I have a dataframe with this index:
index = pd.MultiIndex.from_product([['stock1','stock2'...],['price','volume'...]])
It's a useful structure for being able to do df['stock1']
, but how do I select all the price data? I can't make any sense of the documentation.
I've tried the following with no luck: df[:,'price']
df[:]['price']
df.loc(axis=1)[:,'close']
df['price]
If this index style is generally agreed to be a bad idea for whatever reason, then what would be a better choice? Should I go for a multi-indexed index for the stocks as labels on the time series instead of at the column level?
EDIT - I am using the multiindex for the columns, not the index (the wording got the better of me). The examples in the documentation focus on multi-level indexes rather than column structures.

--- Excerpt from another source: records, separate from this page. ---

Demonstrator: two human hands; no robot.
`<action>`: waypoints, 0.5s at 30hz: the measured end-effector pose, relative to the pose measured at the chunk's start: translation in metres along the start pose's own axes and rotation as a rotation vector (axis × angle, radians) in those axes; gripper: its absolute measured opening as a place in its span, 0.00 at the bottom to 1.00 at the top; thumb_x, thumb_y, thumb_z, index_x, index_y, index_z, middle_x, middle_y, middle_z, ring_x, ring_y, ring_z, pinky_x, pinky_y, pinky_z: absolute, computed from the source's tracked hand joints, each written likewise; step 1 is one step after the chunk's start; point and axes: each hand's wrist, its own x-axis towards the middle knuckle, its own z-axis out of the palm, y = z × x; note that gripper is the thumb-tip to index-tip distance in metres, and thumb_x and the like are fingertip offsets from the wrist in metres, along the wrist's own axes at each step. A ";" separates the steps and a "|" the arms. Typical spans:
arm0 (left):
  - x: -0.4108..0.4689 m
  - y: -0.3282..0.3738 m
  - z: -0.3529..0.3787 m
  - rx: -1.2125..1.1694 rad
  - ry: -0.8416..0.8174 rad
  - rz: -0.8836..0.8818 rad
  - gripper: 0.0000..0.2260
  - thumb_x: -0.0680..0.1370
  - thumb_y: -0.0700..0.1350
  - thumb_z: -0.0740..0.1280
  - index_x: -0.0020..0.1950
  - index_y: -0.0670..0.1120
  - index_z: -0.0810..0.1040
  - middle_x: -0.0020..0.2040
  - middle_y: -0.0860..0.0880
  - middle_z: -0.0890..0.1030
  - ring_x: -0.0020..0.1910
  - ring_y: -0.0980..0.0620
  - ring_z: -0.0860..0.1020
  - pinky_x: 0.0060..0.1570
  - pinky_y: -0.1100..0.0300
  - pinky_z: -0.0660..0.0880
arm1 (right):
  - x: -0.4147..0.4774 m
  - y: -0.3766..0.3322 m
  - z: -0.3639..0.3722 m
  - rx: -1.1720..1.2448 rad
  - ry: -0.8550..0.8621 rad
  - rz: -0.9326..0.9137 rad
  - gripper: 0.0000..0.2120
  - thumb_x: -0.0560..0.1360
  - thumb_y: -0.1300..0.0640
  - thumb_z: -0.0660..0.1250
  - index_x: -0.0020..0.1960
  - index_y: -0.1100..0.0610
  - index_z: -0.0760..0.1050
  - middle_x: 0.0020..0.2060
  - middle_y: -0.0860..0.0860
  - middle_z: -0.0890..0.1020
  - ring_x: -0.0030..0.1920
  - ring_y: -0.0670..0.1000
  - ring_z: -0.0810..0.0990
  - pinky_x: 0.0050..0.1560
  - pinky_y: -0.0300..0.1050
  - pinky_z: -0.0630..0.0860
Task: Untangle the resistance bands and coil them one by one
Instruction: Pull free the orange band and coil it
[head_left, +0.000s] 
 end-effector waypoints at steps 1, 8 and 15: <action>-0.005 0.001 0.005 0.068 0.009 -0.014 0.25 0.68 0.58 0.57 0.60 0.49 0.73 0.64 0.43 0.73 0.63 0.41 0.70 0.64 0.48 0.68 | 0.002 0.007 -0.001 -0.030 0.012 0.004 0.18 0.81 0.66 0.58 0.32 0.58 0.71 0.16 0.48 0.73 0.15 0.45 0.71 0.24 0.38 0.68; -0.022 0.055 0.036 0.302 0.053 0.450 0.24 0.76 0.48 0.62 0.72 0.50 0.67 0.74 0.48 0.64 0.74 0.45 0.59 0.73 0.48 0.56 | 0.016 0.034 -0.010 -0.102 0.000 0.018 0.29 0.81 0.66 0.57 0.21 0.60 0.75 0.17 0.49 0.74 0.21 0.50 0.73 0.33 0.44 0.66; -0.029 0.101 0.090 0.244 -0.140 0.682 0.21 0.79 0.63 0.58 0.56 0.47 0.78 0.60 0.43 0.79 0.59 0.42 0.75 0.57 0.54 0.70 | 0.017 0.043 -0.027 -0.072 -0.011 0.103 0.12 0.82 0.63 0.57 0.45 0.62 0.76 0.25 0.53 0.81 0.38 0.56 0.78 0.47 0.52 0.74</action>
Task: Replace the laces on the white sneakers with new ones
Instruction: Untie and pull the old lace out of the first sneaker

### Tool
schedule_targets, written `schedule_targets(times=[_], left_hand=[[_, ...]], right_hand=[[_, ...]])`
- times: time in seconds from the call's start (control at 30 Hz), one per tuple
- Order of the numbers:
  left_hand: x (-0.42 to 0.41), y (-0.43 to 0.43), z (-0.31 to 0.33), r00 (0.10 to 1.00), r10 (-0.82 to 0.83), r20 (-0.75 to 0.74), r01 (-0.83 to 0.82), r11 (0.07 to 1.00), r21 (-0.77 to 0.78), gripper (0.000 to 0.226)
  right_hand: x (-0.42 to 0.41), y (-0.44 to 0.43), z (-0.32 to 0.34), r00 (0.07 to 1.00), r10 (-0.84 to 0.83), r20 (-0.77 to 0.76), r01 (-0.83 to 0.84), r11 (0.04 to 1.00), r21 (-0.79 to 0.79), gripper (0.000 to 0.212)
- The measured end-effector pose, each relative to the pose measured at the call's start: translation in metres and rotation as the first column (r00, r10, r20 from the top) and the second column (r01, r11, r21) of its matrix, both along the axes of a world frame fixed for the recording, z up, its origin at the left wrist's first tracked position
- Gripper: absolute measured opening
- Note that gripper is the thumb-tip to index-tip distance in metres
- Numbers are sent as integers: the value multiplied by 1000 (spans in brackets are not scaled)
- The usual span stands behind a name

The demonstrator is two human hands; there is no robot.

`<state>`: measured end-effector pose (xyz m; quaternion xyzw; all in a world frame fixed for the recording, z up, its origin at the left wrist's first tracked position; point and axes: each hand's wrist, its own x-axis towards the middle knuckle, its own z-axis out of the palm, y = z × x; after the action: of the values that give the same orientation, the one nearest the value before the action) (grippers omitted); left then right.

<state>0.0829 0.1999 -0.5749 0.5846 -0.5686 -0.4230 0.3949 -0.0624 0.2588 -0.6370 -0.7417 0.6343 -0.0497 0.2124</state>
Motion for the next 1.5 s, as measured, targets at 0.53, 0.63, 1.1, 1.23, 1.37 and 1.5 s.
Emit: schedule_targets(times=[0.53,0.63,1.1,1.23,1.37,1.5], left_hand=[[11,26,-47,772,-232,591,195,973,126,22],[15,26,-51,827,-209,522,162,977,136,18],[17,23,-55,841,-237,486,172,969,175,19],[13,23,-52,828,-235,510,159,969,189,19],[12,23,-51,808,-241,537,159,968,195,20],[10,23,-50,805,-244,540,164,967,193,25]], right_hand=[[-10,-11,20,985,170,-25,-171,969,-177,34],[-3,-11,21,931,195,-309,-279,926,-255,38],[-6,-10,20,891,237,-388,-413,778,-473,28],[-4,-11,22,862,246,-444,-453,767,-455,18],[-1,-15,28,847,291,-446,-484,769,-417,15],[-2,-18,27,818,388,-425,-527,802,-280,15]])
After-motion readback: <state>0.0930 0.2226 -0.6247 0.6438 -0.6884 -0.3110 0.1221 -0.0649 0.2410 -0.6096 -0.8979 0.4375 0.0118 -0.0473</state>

Also using John's data sample:
Using xs()
is another way to slice a MultiIndex
:
df
0
stock1 price 1
volume 2
stock2 price 3
volume 4
stock3 price 5
volume 6
df.xs('price', level=1, drop_level=False)
0
stock1 price 1
stock2 price 3
stock3 price 5
Alternatively if you have a MultiIndex
in place of columns:
df
stock1 stock2 stock3
price volume price volume price volume
0 1 2 3 4 5 6
df.xs('price', axis=1, level=1, drop_level=False)
stock1 stock2 stock3
price price price
0 1 3 5